Un article physique que vous achetez, stockez et revendez a tout intérêt à être suivi : vous voulez savoir combien il vous en reste et être alerté avant la rupture. Pour celui-là, vous activez le suivi de stock et vous fixez un seuil d'alerte.
À l'inverse, une prestation, un service, ou même un produit que vous ne souhaitez pas compter, n'a pas besoin de suivi. Il reste dans votre catalogue, utilisable sur vos devis et factures, mais sans notion de quantité en stock. Cette souplesse évite de polluer votre suivi avec des lignes qui n'ont pas de sens à compter.
Concrètement : une vis vendue à l'unité mérite un suivi ; une "heure de pose" n'en a pas besoin. Les deux cohabitent dans le même catalogue.
L'avantage, c'est que seuls les produits réellement suivis apparaissent dans vos alertes et vos calculs de stock. Le reste du catalogue continue de servir aux devis sans bruit.
Démarrer vite, sans tout saisir à la main
La crainte légitime, c'est le temps de mise en route. Personne n'a envie de créer deux cents fiches une par une. La parade est l'import : si vous avez déjà une liste de produits dans un tableur, vous l'importez d'un coup au lieu de tout retaper.
La méthode qui marche : commencez par vos produits les plus vendus, ceux qui reviennent sur la majorité de vos devis. Ils représentent souvent une petite part du catalogue mais l'essentiel de votre activité. Le reste suivra au fil de l'eau, ajouté quand le besoin se présente. Vous n'avez pas besoin d'un catalogue exhaustif dès le premier jour ; vous avez besoin d'un catalogue utile.
Comment ça se passe dans Naskel
Dans Naskel, un produit décrit ce que vous vendez ou consommez. Sa fiche regroupe les champs utiles : référence (SKU), code-barres, unité (pièce, kg, m…), prix de vente, coût, l'option de suivi de stock et un seuil d'alerte. Le prix de vente s'applique automatiquement quand le produit est ajouté à une ligne de devis ou de facture, ce qui garantit la cohérence de vos tarifs.

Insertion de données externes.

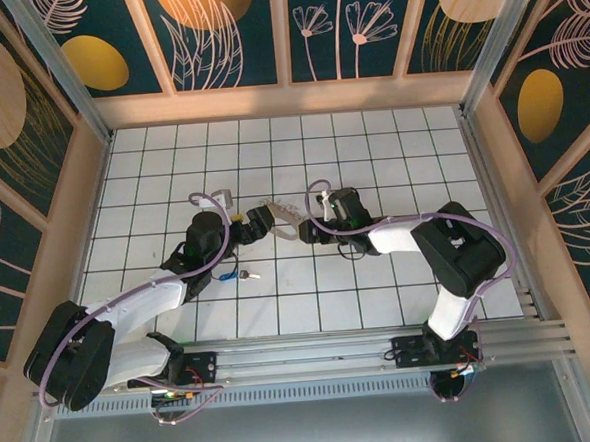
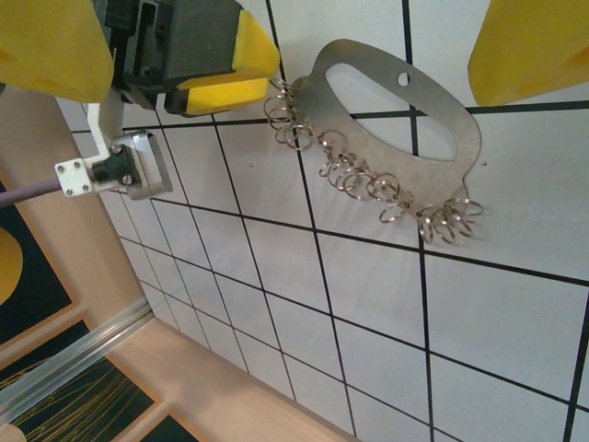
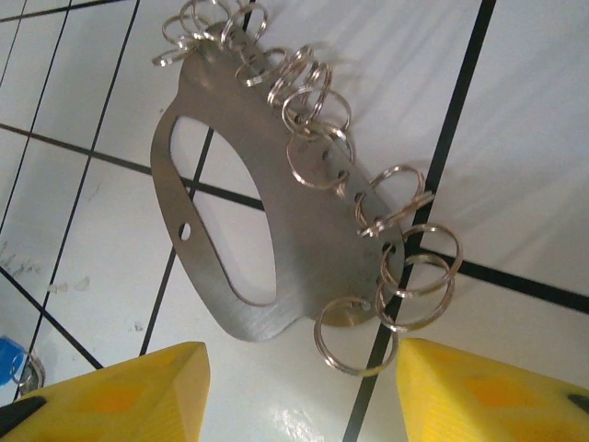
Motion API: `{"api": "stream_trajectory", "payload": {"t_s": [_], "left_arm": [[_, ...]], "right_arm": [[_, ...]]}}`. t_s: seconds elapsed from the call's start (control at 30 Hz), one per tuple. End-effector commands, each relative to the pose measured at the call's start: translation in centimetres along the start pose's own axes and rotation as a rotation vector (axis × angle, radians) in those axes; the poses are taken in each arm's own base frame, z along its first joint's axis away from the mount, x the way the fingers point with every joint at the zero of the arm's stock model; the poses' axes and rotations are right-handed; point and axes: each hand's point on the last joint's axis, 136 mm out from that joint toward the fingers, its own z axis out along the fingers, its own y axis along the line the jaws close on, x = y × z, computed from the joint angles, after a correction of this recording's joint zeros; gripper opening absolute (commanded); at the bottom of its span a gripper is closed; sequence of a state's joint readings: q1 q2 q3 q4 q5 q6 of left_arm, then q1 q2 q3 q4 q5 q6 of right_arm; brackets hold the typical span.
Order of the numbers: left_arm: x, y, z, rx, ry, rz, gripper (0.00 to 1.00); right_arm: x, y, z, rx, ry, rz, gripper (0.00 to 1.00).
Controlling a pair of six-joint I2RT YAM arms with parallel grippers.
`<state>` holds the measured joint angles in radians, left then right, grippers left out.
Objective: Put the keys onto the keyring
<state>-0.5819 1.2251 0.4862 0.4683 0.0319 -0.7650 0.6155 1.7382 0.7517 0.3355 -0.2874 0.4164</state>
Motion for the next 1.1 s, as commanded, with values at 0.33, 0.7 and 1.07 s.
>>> {"api": "stream_trajectory", "payload": {"t_s": [0.33,0.7,1.07], "left_arm": [[-0.5,-0.7,0.1,0.025,-0.023,0.001,0.99],[-0.4,-0.6,0.0,0.026,-0.022,0.002,0.99],[-0.4,-0.7,-0.1,0.031,-0.022,0.001,0.99]], "right_arm": [[-0.8,0.5,-0.7,0.117,-0.005,-0.168,0.56],[-0.7,0.1,-2.1,0.273,-0.012,-0.293,0.54],[0.1,0.5,-1.0,0.299,0.026,-0.338,0.44]]}}
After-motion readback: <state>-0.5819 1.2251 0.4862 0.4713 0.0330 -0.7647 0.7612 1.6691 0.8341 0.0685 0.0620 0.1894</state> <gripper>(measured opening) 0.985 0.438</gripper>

Le suivi de stock se règle produit par produit. Seuls les produits dont il est activé voient leur quantité décomptée ; un service, ou un produit que vous ne voulez pas suivre, reste sans stock. Pour chaque produit suivi, Naskel résume l'état en un coup d'œil : ok, faible (sous le seuil), rupture, ou non suivi.
Pour constituer votre catalogue rapidement, l'import CSV vous permet d'injecter votre liste existante d'un coup, et l'export CSV est également disponible. Une précision pour les équipes techniques : les produits ne se créent pas via l'API publique. On les gère dans l'application ; l'API sert à lire les produits et à ajuster le stock.
En résumé
- Un catalogue propre accélère les devis et fiabilise vos prix : vous sélectionnez au lieu de ressaisir.
- Cinq champs suffisent à démarrer : référence, code-barres, unité, prix de vente, coût.
- Le prix de vente attaché au produit assure des tarifs cohérents d'un devis à l'autre.
- Activez le suivi de stock seulement sur les produits qui en ont besoin ; les services restent sans stock.
- L'état de chaque produit suivi se lit d'un coup d'œil : ok, faible, rupture ou non suivi.
- Démarrez par l'import CSV de vos best-sellers, puis enrichissez au fil de l'eau.
Un catalogue bien structuré, c'est moins de saisie, des prix qui se tiennent, et un stock qui ne vous prend jamais en traître.